● The problem: Please check every line of the listing for "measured" and copy each line where it is found.

● Data extract:

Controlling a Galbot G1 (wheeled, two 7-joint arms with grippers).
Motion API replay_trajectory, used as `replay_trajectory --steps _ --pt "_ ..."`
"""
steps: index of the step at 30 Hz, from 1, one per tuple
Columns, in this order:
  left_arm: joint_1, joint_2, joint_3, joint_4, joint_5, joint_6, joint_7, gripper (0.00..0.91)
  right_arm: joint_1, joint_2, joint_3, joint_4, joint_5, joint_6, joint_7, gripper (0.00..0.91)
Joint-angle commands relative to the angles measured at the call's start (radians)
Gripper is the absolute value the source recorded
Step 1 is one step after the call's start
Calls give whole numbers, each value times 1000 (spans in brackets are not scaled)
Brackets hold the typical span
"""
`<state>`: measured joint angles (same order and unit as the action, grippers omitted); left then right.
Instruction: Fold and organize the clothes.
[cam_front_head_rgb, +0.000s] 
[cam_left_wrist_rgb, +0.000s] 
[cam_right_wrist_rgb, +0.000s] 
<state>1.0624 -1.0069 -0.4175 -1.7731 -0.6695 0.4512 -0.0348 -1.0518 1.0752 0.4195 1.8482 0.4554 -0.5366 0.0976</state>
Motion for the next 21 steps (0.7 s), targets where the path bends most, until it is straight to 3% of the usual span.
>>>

● Your solution:
Joint-angle commands relative to the angles measured at the call's start (radians)
`<state>`: measured joint angles (same order and unit as the action, grippers omitted); left then right.

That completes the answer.